So, my long term followers all know about my hilariously derailed profile of Constructor assigned shortly before the stadium incident. I’ve kept you all abreast of the many, many delays related to high security super prisons and then my subject running off to start a supervillain career. Because of course, the second I get assigned this extremely exciting personality piece, Constructor becomes completely unreachable.
Alright, well, you might not believe me, but Constructor's manager/agent turned out to be even harder to reach.
At the time, I decided to take the "Frank Sinatra Has a Cold" approach and paint a portrait of Constructor based on the testimonies of coworkers, friends and family. I then found out that I could get testimonies from construction workers and urban planners about what the hero was like to work with (largely positive, if saddened by the recent turn of events) but nothing on what this incredibly beloved figure was like as a friend or family member.
The one thing I kept hearing from everyone was "Cassandra White would know more. The two of them seemed really close."
Now there was a problem: I couldn't find out who the fuck Cassandra White was.
———————————
BONFIRE
You got a--Oh, sorry. Working on something right now?
CONSTRUCTOR
Not work. I'm just-- (sounds of paper, flipping and folding it as Bonfire gets close) Just writing something.
BONFIRE
Writing...?
CONSTRUCTOR
Just scrawling out some thoughts, I guess.
LETHE
Mm. (Quiet) What are you both looking at me for?!
CONSTRUCTOR
What was that about?
LETHE
What was what about??
BONFIRE
Something about the writing...?
LETHE
Nothing! Nothing about the writing. I was just, I was making a noise. Thinking about something else, hahaha.
BONFIRE
.....What is it?
CONSTRUCTOR
Nothing! ... Lethe.
LETHE
I'm sorry! Don't be mad at me!
CONSTRUCTOR
I'm not mad! That was just--that was private.
BONFIRE
What was private?
LETHE AND CONSTRUCTOR
Nothing!
CONSTRUCTOR
(After a pause) ...I was just writing to Sandy again.
BONFIRE
(Irritated, sizzling noise) Ah, right. Sandy.
CONSTRUCTOR
See! This is why I didn't want to tell you.
BONFIRE
I don't see why you couldn't--
LETHE
Leaving! I'm leaving!
————————
It turns out Cassandra White was Constructor’s agent. I try to look her up online and? Nothing. No facebook profile, no personal website, not even a LinkedIn. 
That has to be odd for someone who works in PR, right?
I do a little searching to find the agents of other superheroes. I contacted one, and got an interview. I've lost the thread of trying to piece together Constructor's life but I'm curious dammit. I mention the issue I've had with finding her anywhere. He nods his head while I explain the wild goose chase I've been on.

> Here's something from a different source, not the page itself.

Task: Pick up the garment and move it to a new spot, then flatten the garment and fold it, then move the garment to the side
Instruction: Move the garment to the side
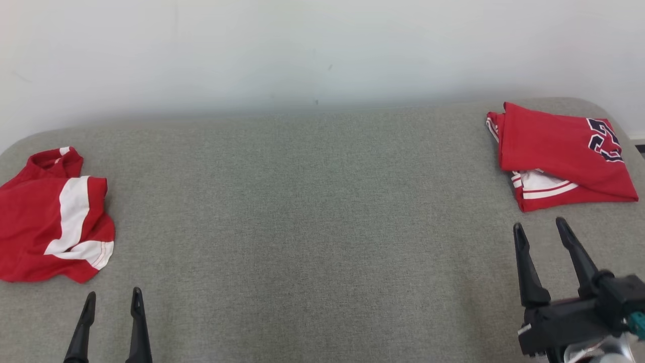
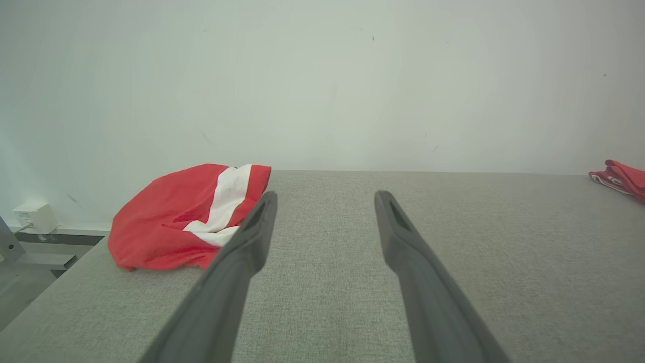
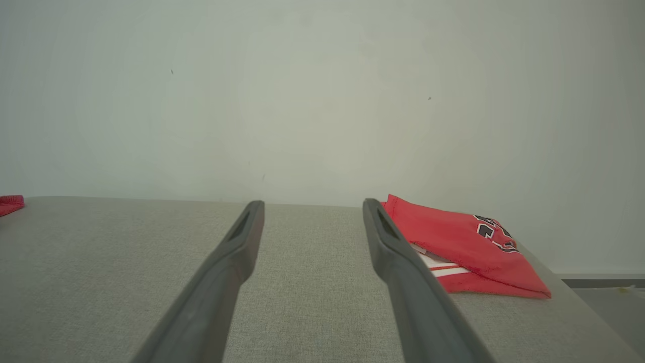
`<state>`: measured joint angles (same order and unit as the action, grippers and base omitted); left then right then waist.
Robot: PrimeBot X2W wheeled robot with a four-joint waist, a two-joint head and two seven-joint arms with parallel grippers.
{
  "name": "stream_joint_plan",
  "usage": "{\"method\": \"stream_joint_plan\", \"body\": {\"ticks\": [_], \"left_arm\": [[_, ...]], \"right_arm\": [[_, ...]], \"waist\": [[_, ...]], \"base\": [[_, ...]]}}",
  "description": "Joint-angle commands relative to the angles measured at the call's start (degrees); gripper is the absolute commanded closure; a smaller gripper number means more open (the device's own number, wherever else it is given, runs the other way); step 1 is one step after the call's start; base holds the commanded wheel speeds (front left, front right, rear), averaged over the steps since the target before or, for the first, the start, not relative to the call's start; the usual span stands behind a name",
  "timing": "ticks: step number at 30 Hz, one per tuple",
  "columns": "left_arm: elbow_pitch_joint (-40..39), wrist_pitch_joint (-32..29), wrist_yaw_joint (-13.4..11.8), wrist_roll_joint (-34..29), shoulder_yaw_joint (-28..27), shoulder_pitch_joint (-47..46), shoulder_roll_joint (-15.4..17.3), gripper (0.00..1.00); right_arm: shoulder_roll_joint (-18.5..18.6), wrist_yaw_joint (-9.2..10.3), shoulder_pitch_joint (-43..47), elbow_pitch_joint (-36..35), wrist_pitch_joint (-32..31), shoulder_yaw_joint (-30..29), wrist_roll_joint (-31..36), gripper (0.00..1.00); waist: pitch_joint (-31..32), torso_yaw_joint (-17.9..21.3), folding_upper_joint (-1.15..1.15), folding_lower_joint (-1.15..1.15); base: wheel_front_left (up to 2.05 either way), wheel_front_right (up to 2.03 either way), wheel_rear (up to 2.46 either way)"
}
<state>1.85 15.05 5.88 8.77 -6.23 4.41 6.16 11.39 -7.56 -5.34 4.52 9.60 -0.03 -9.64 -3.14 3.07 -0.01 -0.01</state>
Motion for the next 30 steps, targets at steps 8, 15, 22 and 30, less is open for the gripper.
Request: {"method": "stream_joint_plan", "body": {"ticks": [8, 15, 22, 30], "left_arm": [[1.9, 0.2, 0.2, -0.2, 0.0, 1.8, -0.7, 0.00], [3.7, 0.2, 0.4, 0.1, 0.1, 2.8, -0.8, 0.00], [4.9, 0.2, 0.5, 0.1, 0.5, 2.8, -0.9, 0.00], [6.1, 0.2, 0.7, 0.3, 1.2, 1.7, -0.6, 0.00]], "right_arm": [[-3.2, 0.17, 8.3, -4.0, 1.2, -1.4, -0.2, 0.00], [-4.6, 0.17, 11.6, -3.9, 1.8, -1.5, -0.3, 0.00], [-5.3, 0.17, 12.4, -2.5, 2.5, -1.0, -0.7, 0.00], [-5.6, 0.17, 12.5, -0.6, 3.1, -0.5, -1.3, 0.00]], "waist": [[1.9, -1.1, 0.01, 0.01], [2.9, -1.3, 0.01, 0.01], [3.5, -2.1, 0.01, 0.01], [3.8, -3.1, 0.01, 0.01]], "base": [[0.00, 0.00, 0.00], [0.00, 0.00, 0.00], [0.00, 0.00, 0.00], [0.00, 0.00, 0.00]]}}
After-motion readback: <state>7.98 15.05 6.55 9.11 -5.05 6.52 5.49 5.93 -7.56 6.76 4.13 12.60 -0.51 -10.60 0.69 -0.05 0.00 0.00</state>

"Well, White is a whole other ballgame," he says. "She took her privacy seriously, and I'm also pretty sure she scrubbed a lot of her history. She was meticulous about records--knowing names in media, tech, and various public archives who could help you scrub a dumb tweet before it snowballed into a PR crisis for your client."
"You can get rid of internet records?"
"Well, not easily. And not after people realize they're important, that's for sure," he said. "I once told her things on the internet are forever. She said, 'No. If people pay attention, then they're forever. But if no one cares in the first place, then it never existed at all.'"
"So there was a process she used to make sure people's images stayed clean," I said, "And she used the same process to make herself a ghost?"
"I imagine so. I mean, she's retired from being an agent and has her fingers in all sorts of other pies these days. Businesses, investments, politics. Plus, I imagine becoming a billionaire or whatever has made her priorities shift."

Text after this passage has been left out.